[[ Data shown, beginning ]]

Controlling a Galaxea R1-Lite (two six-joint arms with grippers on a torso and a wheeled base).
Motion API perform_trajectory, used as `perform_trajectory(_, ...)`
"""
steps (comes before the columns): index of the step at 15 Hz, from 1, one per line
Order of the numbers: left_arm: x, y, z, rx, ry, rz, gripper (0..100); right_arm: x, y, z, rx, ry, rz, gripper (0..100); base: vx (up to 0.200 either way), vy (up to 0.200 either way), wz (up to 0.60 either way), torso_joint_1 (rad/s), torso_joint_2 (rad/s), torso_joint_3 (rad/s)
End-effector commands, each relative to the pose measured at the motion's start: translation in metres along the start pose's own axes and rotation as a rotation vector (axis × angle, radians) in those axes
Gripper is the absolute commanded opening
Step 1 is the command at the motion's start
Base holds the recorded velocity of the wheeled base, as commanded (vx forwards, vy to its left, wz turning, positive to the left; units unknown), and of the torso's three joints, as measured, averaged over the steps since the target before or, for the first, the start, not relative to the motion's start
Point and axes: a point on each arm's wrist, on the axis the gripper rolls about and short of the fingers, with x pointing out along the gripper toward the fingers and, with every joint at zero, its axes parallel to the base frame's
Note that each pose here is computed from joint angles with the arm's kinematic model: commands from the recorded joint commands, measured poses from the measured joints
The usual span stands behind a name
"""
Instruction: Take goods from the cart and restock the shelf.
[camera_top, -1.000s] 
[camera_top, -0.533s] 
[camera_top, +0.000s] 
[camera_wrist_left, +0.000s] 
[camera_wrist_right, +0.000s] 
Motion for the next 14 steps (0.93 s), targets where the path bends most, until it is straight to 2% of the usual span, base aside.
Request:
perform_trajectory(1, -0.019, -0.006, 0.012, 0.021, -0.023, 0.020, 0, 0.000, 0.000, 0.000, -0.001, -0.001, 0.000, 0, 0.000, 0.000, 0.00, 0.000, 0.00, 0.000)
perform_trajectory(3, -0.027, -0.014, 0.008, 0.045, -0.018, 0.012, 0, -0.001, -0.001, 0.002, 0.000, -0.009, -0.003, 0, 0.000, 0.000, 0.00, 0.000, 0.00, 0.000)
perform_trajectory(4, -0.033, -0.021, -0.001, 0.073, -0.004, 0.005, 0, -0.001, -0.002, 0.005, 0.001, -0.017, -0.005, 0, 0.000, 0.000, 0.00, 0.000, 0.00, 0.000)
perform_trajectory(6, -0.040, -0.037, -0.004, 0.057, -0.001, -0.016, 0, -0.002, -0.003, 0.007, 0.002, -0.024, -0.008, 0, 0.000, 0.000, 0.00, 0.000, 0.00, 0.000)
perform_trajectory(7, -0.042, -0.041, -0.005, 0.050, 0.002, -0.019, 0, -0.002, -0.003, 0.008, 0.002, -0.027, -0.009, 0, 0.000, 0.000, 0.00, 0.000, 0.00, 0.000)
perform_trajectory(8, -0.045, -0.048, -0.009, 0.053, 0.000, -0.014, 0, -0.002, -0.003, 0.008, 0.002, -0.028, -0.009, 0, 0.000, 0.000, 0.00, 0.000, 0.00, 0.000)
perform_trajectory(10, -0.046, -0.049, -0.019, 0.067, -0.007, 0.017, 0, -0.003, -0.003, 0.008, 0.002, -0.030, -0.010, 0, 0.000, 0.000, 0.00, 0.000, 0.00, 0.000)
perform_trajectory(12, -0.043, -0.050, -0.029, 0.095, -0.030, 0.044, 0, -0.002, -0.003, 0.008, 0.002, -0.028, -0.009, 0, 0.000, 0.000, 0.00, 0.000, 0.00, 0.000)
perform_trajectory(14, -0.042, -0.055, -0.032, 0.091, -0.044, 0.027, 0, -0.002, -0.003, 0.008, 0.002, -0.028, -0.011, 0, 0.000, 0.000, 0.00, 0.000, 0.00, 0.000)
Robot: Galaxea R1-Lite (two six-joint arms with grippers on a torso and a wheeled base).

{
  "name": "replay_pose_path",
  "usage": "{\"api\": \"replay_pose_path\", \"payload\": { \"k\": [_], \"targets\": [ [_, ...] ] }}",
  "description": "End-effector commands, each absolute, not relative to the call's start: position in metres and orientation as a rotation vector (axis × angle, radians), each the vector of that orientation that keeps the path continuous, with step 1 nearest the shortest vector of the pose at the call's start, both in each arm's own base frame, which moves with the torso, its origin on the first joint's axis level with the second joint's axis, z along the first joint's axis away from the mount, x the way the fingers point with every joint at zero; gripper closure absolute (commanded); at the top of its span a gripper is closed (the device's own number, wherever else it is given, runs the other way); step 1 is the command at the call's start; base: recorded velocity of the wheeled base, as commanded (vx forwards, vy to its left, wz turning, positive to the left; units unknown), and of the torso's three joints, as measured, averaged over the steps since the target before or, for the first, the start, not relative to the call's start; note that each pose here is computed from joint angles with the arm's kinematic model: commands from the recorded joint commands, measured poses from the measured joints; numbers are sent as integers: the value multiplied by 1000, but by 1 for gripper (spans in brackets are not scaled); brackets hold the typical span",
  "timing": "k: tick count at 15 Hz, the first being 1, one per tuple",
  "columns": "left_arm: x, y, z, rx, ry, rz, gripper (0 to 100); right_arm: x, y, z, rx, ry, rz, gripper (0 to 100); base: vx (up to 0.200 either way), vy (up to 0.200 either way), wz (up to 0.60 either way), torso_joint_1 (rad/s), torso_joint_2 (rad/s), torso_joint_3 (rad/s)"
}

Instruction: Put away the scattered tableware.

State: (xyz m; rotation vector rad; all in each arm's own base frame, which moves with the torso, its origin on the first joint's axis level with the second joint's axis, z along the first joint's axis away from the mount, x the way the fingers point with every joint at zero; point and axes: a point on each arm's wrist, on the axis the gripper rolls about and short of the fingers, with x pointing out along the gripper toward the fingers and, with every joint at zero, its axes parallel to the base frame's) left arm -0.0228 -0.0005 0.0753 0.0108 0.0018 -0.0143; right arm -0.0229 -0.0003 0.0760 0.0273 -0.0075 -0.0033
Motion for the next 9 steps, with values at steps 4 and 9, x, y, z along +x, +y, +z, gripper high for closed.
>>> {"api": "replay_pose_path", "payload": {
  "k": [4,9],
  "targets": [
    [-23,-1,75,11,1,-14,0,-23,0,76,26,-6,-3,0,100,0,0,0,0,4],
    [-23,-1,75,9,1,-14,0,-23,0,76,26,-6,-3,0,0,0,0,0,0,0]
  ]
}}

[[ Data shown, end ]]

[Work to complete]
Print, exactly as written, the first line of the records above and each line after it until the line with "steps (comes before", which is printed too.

[Answer box]
Controlling a Galaxea R1-Lite (two six-joint arms with grippers on a torso and a wheeled base).
Motion API perform_trajectory, used as `perform_trajectory(_, ...)`
"""
steps (comes before the columns): index of the step at 15 Hz, from 1, one per line

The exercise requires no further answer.